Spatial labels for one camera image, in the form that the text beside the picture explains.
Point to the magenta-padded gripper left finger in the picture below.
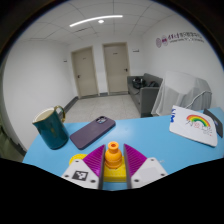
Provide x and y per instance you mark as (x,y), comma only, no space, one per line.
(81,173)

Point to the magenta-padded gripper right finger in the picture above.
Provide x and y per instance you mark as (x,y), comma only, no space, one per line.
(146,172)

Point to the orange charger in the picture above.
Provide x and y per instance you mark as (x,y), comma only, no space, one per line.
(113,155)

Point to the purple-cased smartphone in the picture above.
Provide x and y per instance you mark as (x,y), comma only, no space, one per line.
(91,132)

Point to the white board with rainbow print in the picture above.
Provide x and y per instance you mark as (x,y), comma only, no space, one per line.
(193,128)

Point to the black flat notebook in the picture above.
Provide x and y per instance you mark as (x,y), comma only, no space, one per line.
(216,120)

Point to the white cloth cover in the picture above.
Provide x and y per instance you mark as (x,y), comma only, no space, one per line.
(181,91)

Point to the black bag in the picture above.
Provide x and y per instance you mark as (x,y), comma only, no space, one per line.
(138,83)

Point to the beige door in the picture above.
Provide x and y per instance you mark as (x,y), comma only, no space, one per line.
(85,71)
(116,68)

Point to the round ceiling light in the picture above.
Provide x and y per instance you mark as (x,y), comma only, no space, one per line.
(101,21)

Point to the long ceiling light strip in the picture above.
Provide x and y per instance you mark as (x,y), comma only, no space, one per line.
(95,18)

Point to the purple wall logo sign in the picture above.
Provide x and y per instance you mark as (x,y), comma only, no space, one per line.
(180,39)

» Work instructions: The lines you return should be those above that contain the word "Point", every one of them.

» The answer:
Point to the magenta-padded gripper left finger in the picture below.
Point to the magenta-padded gripper right finger in the picture above.
Point to the orange charger in the picture above.
Point to the purple-cased smartphone in the picture above.
Point to the white board with rainbow print in the picture above.
Point to the black flat notebook in the picture above.
Point to the white cloth cover in the picture above.
Point to the black bag in the picture above.
Point to the beige door in the picture above.
Point to the round ceiling light in the picture above.
Point to the long ceiling light strip in the picture above.
Point to the purple wall logo sign in the picture above.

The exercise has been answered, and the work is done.